Intervention en séance publique sur la prorogation de dispositifs de la loi de sécurité intérieure

Intervention en séance publique sur la prorogation de dispositifs de la loi de sécurité intérieure

Monsieur le Président,

Monsieur le Ministre de l'Intérieur,

Madame la Présidente de la Commission des lois,

Mes cher.e.s collègues,

L’Etat d’urgence voté à l’unanimité dans la suite du Congrès de Versailles, comme sa constitutionnalisation alors annoncée par le président de la République, répondait à une situation d’exception, exigeant des mesures de sécurité vitales pour notre pays, ébranlé par le drame terroriste du 13 novembre 2015. Cet état d’exception a été renouvelé à six reprises jusqu’à l’engagement pris par le président Macron, d'y  mettre un terme en novembre 2017. La police administrative de prévention des actes de terrorisme qui avait fait l'objet de longs débats en 2015, a été partiellement maintenue, sous condition d'une évaluation et d'une possible reconduction. C'est l'objet de ce texte tendant à la reconduction de ces dispositions jusqu'au 31 juillet 2021, faute de temps suffisant pour l'examen de cette question sensible.

J'exprimerai un regret et trois observations :

1) Il a été mis fin à l’état d’urgence sans que la question de sa constitutionnalisation ait été traitée, alors que nous savons que la Loi fondamentale constituant notre pacte social, comporte les régimes d’exception. Cette inscription, aurait permis d’inscrire un  contrôle parlementaire de l’Assemblée nationale  et d’éviter le risque de surenchère sécuritaire toujours possible lors de l’ adoption de telles mesures  par temps de crise.
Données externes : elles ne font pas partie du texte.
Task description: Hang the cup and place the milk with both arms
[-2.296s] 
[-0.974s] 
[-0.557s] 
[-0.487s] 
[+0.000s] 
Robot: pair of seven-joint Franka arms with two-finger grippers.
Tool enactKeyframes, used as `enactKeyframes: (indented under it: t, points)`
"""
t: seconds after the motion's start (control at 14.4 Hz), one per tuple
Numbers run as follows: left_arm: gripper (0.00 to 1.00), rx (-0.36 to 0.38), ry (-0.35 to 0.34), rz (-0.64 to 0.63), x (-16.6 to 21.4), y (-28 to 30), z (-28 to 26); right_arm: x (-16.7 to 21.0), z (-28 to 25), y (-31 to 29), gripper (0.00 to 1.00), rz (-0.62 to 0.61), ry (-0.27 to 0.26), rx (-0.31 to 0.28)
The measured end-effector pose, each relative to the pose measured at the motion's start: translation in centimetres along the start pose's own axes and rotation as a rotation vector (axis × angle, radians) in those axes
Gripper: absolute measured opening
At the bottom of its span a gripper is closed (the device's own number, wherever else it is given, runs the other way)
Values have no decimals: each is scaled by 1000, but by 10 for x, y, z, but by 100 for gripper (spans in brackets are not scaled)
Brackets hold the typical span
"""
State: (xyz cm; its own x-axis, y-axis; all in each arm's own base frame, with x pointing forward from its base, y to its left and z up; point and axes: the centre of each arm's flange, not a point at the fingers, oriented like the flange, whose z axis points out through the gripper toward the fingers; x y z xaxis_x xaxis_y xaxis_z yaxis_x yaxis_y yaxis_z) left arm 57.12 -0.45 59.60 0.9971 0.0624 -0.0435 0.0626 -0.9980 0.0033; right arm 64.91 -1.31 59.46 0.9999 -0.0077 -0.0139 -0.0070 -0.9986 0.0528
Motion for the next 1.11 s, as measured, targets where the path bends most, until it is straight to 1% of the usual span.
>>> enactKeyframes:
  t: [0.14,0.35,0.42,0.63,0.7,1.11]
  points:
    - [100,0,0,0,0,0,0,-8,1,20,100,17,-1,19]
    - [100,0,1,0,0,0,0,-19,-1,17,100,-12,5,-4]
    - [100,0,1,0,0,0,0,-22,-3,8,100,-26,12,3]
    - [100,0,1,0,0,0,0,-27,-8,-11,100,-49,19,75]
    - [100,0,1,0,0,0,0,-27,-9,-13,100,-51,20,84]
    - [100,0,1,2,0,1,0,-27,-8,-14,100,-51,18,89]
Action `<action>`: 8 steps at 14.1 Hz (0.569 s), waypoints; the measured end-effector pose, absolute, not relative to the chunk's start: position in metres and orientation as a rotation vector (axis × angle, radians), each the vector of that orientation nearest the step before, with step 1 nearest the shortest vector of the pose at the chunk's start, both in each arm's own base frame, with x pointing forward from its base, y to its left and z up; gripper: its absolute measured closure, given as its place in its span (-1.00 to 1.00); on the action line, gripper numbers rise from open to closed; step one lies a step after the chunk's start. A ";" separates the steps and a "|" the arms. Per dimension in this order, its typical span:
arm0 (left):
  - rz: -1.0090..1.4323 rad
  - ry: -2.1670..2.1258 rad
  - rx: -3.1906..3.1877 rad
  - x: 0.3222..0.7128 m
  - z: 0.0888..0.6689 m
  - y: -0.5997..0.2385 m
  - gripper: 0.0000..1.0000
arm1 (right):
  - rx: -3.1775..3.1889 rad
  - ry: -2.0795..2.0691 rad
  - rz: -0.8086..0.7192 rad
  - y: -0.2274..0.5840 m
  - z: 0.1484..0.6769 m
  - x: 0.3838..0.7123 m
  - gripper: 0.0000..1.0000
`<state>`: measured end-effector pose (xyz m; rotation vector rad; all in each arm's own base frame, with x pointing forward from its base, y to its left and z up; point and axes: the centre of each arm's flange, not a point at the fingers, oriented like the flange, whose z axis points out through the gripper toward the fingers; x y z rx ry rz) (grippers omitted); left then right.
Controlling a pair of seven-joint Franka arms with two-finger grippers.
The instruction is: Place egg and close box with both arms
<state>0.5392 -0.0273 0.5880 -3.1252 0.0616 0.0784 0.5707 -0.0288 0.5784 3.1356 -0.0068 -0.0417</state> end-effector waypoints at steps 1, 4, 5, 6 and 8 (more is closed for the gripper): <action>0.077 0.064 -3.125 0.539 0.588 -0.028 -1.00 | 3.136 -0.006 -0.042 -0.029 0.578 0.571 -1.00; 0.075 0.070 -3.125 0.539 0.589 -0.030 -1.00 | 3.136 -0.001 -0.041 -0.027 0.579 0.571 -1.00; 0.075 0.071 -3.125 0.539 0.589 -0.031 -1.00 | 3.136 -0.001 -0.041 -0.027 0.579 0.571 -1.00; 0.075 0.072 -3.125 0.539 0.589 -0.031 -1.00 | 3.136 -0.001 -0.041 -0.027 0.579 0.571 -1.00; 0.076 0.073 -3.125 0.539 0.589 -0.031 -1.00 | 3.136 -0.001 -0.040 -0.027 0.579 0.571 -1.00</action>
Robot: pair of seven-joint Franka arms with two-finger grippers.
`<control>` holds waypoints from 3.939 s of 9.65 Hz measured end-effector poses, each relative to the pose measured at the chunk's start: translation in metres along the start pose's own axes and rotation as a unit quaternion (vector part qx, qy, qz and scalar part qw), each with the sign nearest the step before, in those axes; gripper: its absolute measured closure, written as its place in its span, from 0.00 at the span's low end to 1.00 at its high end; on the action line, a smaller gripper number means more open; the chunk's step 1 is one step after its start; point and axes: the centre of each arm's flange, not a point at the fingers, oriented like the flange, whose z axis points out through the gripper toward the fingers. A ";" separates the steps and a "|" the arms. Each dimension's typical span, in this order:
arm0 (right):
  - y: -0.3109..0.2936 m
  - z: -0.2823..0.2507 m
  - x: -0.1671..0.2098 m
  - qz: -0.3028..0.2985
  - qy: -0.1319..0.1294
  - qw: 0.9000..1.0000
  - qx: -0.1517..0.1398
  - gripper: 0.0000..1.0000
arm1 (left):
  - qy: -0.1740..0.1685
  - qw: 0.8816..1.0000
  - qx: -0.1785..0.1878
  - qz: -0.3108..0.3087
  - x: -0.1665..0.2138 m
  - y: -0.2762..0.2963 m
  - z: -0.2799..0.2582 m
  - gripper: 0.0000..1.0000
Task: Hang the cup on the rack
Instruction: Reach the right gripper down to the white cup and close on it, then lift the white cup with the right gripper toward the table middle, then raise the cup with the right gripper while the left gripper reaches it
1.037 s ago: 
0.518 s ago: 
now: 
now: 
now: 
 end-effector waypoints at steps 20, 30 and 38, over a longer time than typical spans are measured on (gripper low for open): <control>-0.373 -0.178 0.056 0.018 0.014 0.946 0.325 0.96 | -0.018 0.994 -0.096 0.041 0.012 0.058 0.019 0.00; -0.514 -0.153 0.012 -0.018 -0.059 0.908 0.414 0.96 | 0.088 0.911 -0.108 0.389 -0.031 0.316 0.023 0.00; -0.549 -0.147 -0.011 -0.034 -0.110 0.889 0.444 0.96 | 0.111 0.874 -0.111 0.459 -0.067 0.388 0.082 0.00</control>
2) Le texte dont la prorogation est demandée, comporte des éléments issus de l’état d’urgence (périmètre de protection, fermeture de lieux de culte, mesures de surveillance dites MICAS et algorithme du renseignement) dont la portée possiblement attentatoire aux libertés, a justifié une clause de revoyure. Nous y sommes. Certes, ces dispositions répondent à la légitime exigence démocratique de prévention du risque terroriste, mais doivent satisfaire tout autant aux règles qui fondent notre Etat de droit. Elles imposent un débat transparent, documenté et apaisé.

3) Force est de constater que la conjoncture actuelle ne permet pas un tel débat au sein d’un parlement soucieux de voter sans attendre les mesures urgentes qui s’imposent, dans une architecture nouvelle mettant en avant la protection de l’environnement. Ce texte a été modifié en Commission des lois et limite à six mois la prorogation, initialement fixée au 31 décembre 2021. Ce délai raisonnable me convient.

4) Ces mesures et leur introduction dans le "dur" de la loi, exigeront de notre part beaucoup d'attention et une évaluation précise de leur application par l'administration. En première analyse, le contrôle parlementaire devra être mis en place de façon élargie à l’ensemble des groupes politiques. Il importe que nous soyons en capacité d'évaluer le rôle de la police administrative et du préfet en ce domaine. "Reculer sur nos libertés, c'est donner raison aux terroristes" disait hier le ministre de la justice, Eric Dupond-Moretti.

Pour l'heure, il s'agit de voter pour ou contre la prorogation de ce texte. Au regard de la situation exceptionnelle que nous vivons, laquelle ne permet pas de procéder à l'examen attentif de ces dispositions, nous voterons pour cette prorogation au 31 juillet 2021.